=== Dataset excerpt ===
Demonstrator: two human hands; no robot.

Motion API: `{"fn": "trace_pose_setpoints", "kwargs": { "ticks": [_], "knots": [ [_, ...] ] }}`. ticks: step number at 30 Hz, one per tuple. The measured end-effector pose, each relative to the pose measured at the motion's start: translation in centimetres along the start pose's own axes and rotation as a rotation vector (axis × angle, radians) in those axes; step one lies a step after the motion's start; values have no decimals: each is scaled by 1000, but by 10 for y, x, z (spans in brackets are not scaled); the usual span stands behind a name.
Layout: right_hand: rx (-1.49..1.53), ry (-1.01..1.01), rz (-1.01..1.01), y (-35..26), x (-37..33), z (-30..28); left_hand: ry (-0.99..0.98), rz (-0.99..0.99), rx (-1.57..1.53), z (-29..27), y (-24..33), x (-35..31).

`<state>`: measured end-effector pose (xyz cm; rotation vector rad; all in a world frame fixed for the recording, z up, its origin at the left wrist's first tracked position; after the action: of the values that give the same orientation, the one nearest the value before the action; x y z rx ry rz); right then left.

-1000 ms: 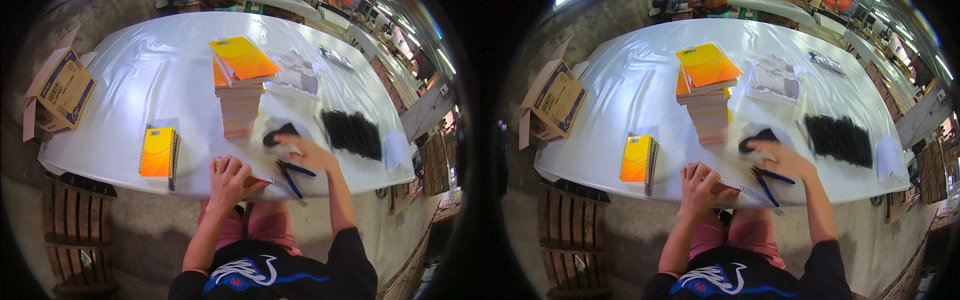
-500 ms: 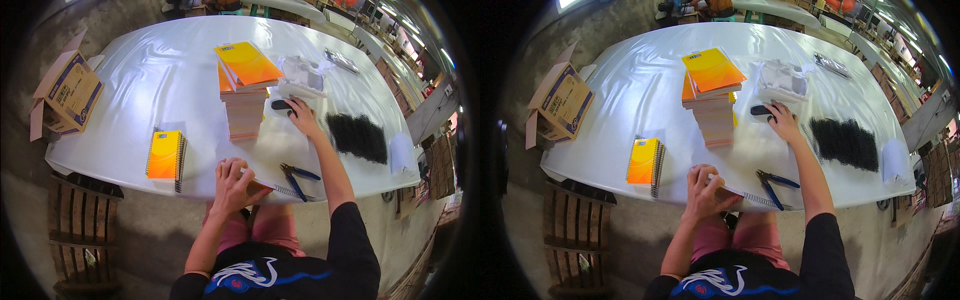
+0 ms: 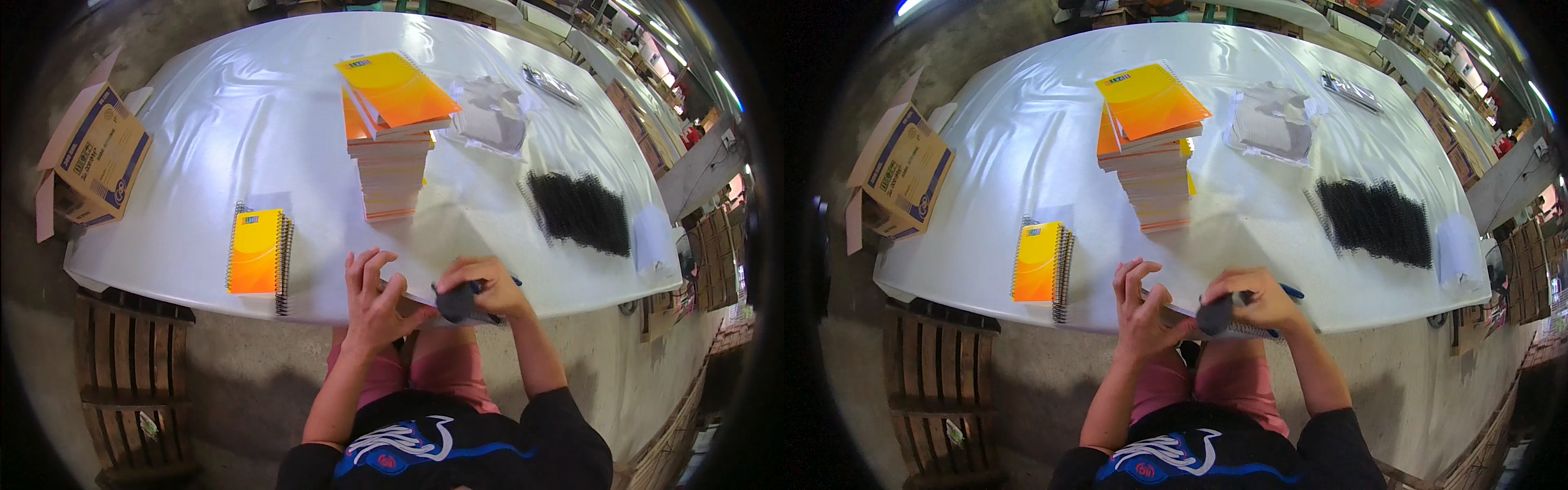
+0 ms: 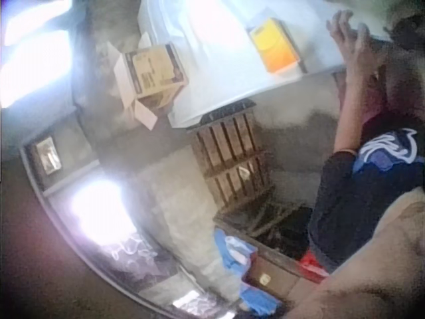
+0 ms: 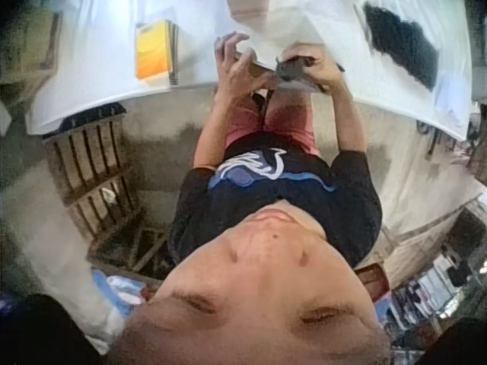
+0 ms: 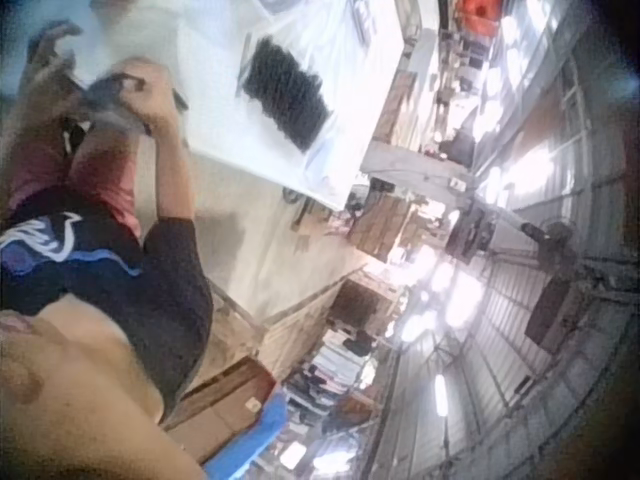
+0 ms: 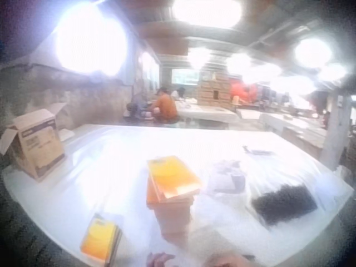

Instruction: The person inserts a metal spiral into the punched holes of a notebook cover and pages, using a small tool to guide the spiral and pliers to trim and secure the ends, repeating this process for several notebooks.

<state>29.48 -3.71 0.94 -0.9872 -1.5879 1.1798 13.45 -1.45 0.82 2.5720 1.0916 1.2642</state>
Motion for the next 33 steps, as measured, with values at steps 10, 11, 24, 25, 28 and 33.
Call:
{"fn": "trace_pose_setpoints", "kwargs": {
  "ticks": [10,11,24,25,28,33],
  "knots": [
    [26,0,-141,-28,7,-4,-21,-4,-57,3,-2,8],
    [160,-57,-285,-44,2,3,-15,-3,-67,3,-3,8],
    [179,115,-129,-24,19,2,-24,-135,-251,3,-18,11],
    [43,43,-206,-38,22,17,-26,-136,-276,5,-22,10],
    [-207,184,-4,-2,28,3,-39,-126,-344,7,-22,10],
    [-295,70,-118,-15,38,25,4,-301,-538,16,-46,3]
  ]
}}
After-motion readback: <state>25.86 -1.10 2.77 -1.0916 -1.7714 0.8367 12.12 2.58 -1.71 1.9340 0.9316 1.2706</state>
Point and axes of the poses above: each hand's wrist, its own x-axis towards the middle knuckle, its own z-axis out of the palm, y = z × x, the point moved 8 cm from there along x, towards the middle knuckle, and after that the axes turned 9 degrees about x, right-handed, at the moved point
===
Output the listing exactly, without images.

Demonstrator: two human hands; no robot.

Motion API: `{"fn": "trace_pose_setpoints", "kwargs": { "ticks": [_], "knots": [ [_, ...] ] }}`. ticks: step number at 30 Hz, one per tuple. The measured end-effector pose, each relative to the pose measured at the motion's start: translation in centimetres along the start pose's own axes and rotation as a rotation vector (axis × angle, radians) in those axes; step one lies a step after the motion's start; values have no decimals: each is scaled by 1000, but by 10 for y, x, z (spans in brackets are not scaled); the usual span stands behind a name.
Layout: right_hand: rx (-1.49..1.53), ry (-1.01..1.01), rz (-1.01..1.01), y (-35..26), x (-37..33), z (-30..28); left_hand: ry (-0.99..0.98), rz (-0.99..0.99), rx (-1.57..1.53), z (-29..27), y (-24..33), x (-35..31).

`<state>`: measured end-effector pose (xyz cm; rotation vector rad; all in a world frame fixed for the recording, z up, its origin at the left wrist's first tracked position; after the action: of the values that give the same orientation, the one nearest the value before the action; x y z rx ry rz); right then left.

-1000 ms: 
-500 ms: 
+0 ms: 
+0 ms: 
+0 ms: 
+0 ms: 
+0 ms: 

Instruction: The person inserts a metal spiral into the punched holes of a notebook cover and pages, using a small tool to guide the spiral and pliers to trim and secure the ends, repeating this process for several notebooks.

<state>29.48 -3.71 0.94 -0.9872 -1.5879 1.1798 13.45 -1.45 0.82 2.5720 1.0916 1.2642</state>
Motion for the next 33 steps, as measured, with values at steps 10, 11, 24, 25, 28 and 33.
Call:
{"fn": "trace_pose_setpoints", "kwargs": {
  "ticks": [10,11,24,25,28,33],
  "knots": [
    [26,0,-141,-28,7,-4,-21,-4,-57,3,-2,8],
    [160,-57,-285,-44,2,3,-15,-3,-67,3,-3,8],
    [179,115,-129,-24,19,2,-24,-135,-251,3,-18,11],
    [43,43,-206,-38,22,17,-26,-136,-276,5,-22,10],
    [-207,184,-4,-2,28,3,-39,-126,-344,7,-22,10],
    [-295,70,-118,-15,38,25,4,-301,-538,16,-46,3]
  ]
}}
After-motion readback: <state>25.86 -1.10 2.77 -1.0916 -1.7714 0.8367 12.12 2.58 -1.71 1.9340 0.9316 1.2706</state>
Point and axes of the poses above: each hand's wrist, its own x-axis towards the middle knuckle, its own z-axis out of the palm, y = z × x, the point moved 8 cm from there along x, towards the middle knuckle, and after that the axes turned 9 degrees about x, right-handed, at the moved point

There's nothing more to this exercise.